▸ GOAL OF THE EXERCISE
The answer is to contain only the line containing "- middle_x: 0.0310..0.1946" and the lines after it through the last one, each reproduced exactly as it appears below.

▸ DATA SECTION
***

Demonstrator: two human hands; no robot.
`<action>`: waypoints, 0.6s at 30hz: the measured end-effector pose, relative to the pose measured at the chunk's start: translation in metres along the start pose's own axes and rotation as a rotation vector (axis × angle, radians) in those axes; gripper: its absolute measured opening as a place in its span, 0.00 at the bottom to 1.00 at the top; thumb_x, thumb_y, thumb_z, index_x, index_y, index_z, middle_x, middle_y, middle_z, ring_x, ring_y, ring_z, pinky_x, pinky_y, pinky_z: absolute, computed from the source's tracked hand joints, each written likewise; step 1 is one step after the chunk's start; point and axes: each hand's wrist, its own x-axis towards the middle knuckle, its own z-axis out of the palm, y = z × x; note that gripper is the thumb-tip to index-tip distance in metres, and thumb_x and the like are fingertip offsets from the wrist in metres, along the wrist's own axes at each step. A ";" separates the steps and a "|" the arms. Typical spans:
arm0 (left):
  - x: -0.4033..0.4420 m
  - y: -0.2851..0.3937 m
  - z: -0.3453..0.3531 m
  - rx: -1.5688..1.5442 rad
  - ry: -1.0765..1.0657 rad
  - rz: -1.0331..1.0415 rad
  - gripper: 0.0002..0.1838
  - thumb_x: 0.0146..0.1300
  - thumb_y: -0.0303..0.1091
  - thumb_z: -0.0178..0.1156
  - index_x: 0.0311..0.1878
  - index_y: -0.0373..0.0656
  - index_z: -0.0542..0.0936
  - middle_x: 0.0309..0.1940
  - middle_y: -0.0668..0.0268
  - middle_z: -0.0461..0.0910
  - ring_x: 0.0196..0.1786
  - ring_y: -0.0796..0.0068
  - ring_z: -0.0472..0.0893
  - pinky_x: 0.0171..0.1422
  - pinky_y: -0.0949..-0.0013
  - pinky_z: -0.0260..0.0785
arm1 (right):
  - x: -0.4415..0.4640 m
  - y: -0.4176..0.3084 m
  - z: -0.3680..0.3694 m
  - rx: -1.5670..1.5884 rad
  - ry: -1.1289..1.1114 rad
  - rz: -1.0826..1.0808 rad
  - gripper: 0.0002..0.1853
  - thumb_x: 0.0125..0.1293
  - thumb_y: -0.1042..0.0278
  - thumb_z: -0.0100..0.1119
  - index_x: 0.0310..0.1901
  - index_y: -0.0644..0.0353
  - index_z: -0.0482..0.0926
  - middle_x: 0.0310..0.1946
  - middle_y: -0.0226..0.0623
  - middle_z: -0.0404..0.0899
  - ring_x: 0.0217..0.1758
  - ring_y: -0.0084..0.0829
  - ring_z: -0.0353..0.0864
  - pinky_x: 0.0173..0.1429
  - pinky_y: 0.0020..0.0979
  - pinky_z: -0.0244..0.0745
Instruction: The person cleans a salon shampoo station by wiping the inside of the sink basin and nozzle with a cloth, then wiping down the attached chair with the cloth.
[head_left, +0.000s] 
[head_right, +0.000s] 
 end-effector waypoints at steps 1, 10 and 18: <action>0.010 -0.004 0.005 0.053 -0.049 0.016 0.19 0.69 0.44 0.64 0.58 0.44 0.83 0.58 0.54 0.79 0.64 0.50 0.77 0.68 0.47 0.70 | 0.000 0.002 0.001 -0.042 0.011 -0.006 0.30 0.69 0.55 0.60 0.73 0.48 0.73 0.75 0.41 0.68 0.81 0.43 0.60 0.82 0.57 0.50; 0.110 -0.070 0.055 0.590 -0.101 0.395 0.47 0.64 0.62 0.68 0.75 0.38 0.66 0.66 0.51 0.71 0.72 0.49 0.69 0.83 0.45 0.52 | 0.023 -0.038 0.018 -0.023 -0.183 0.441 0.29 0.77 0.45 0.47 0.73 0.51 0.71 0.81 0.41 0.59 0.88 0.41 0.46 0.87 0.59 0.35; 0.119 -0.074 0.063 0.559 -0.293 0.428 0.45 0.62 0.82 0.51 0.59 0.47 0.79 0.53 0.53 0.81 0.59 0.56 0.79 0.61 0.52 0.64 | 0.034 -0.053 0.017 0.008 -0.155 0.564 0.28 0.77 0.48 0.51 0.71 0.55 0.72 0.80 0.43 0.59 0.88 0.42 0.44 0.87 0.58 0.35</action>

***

▸ COMPLETED TASK
  - middle_x: 0.0310..0.1946
  - middle_y: -0.0226..0.0623
  - middle_z: -0.0404..0.0899
  - ring_x: 0.0217..0.1758
  - ring_y: -0.0084..0.0829
  - ring_z: -0.0353..0.0864
  - pinky_x: 0.0173..0.1429
  - pinky_y: 0.0020..0.0979
  - pinky_z: -0.0244..0.0745
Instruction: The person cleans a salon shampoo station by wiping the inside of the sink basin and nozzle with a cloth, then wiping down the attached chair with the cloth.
[head_left, +0.000s] 
[head_right, +0.000s] 
 end-effector waypoints at steps 1, 10 and 18: <action>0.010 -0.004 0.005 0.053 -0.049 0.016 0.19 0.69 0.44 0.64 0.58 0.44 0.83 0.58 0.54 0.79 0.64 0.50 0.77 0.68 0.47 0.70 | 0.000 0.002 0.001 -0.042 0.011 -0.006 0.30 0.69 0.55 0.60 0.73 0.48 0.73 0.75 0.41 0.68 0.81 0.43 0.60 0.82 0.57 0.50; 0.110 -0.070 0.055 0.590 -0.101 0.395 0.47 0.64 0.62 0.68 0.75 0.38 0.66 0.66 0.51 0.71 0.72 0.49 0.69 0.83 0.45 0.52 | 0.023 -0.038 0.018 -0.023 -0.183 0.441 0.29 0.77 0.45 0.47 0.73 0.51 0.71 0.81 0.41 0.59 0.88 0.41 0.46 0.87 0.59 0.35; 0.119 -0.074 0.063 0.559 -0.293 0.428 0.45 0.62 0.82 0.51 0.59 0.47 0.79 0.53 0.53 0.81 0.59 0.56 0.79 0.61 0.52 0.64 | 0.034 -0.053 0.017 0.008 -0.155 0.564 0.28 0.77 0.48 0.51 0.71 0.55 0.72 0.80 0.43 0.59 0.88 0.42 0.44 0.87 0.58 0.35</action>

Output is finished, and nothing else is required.